* Task prompt *
Scan the lines below for the string "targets" and report how many lines contain it, giving only the number.

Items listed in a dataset
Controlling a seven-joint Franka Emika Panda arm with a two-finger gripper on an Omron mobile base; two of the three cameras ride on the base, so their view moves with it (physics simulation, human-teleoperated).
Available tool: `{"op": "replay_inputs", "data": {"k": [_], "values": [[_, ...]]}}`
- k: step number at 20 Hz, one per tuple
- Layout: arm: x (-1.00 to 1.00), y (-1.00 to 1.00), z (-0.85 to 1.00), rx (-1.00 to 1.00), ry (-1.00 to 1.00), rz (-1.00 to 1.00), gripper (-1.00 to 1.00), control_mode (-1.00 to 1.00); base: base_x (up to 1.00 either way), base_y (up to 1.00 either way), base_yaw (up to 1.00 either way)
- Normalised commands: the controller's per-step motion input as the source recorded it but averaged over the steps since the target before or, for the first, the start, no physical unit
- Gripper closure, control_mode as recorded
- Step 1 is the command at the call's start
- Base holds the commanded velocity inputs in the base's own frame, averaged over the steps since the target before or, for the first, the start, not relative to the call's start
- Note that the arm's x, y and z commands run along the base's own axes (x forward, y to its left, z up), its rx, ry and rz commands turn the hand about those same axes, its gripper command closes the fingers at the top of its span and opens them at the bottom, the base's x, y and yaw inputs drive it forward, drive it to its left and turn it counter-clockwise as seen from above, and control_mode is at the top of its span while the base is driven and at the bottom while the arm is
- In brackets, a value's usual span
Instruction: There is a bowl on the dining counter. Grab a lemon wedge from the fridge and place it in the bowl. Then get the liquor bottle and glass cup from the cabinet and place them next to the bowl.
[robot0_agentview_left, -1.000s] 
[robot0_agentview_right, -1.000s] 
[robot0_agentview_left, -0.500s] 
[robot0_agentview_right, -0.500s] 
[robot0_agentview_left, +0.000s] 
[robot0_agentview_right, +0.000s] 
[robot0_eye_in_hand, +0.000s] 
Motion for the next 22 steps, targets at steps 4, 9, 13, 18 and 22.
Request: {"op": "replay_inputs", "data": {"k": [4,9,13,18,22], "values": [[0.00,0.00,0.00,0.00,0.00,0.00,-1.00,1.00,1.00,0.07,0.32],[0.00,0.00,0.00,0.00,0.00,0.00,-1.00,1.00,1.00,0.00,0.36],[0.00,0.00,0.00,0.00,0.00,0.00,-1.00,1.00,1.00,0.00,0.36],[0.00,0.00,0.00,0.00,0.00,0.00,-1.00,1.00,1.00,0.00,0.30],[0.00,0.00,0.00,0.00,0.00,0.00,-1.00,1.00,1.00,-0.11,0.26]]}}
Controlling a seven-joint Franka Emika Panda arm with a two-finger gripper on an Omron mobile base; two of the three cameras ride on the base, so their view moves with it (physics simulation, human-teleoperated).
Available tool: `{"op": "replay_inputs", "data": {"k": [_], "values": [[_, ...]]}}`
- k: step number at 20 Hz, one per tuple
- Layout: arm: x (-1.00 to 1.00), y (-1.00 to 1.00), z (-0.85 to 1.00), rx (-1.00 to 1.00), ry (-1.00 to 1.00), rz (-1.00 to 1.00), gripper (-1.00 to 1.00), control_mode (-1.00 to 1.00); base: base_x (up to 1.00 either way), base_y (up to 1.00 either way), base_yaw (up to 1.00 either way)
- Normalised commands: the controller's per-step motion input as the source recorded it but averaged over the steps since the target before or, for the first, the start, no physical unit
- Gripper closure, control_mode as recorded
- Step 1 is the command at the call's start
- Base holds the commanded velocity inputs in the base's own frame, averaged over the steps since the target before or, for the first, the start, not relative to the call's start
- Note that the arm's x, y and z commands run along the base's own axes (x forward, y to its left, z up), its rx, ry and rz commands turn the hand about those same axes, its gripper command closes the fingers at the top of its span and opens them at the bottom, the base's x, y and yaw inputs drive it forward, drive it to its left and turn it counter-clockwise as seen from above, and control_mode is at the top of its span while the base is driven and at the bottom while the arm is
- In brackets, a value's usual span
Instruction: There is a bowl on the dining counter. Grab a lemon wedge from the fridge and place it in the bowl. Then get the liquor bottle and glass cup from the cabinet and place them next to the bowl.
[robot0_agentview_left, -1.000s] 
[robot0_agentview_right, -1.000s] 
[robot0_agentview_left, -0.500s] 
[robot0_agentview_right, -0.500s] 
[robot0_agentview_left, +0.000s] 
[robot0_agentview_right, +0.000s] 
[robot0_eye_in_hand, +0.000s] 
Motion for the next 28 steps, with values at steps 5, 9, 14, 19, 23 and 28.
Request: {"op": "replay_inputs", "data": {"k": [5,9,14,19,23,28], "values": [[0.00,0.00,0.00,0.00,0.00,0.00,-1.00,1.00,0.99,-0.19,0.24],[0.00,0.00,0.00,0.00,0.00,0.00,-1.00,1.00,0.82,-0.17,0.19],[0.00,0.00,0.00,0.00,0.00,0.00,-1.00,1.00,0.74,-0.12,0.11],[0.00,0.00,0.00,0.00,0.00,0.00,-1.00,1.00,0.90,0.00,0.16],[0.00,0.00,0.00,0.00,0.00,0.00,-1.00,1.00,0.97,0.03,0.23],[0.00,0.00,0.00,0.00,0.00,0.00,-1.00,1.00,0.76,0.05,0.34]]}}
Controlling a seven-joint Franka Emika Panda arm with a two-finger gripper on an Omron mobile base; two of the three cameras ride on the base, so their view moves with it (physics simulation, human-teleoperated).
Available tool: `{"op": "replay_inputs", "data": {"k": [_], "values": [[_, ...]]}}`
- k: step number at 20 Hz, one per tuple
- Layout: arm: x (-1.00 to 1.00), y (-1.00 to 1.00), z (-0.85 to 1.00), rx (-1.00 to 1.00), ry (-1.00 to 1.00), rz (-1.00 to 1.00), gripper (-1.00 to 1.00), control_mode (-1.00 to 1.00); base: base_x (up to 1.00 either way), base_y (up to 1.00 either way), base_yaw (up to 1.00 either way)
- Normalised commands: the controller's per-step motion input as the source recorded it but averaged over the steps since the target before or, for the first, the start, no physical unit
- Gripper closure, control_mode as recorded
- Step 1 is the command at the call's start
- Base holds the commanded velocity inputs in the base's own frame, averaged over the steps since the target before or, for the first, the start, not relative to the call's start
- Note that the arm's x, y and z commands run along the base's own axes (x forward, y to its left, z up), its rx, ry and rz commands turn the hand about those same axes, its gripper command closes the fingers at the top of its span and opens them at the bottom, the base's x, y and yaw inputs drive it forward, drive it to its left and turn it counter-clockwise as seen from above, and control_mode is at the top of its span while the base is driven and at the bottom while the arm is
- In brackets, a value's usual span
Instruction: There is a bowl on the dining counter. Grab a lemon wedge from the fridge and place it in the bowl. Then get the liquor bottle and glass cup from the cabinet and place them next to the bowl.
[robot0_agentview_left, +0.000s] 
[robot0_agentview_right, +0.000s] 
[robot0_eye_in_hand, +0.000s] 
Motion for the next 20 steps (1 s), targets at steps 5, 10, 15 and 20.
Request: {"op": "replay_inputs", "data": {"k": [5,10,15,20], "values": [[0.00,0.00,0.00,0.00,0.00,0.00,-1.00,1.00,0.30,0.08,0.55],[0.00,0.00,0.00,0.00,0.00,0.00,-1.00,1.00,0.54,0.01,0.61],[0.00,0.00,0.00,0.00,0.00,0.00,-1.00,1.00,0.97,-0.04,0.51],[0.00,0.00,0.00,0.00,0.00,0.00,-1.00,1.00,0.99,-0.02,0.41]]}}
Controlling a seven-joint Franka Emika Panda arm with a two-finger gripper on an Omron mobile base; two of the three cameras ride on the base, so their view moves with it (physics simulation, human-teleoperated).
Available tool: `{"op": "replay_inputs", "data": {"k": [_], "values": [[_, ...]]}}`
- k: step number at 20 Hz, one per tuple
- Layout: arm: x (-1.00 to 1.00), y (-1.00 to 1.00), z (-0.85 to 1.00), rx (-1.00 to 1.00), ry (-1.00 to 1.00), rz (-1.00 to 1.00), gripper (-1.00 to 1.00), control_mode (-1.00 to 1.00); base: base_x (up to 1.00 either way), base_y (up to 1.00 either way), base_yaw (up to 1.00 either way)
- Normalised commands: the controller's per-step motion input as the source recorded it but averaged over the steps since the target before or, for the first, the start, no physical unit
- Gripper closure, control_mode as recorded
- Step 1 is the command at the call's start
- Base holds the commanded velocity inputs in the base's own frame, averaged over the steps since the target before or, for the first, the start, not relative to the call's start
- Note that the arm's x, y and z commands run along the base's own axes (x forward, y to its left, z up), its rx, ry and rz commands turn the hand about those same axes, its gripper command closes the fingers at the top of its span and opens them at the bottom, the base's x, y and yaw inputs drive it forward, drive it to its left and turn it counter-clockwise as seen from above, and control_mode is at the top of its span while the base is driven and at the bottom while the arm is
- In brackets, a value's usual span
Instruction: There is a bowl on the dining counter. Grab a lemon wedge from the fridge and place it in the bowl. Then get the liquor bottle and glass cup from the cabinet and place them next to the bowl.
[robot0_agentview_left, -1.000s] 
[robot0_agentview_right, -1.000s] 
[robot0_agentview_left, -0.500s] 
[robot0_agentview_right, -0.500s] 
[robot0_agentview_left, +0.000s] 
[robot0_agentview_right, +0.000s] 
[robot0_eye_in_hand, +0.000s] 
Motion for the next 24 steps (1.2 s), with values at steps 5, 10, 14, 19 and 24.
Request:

* Answer to this exercise *
2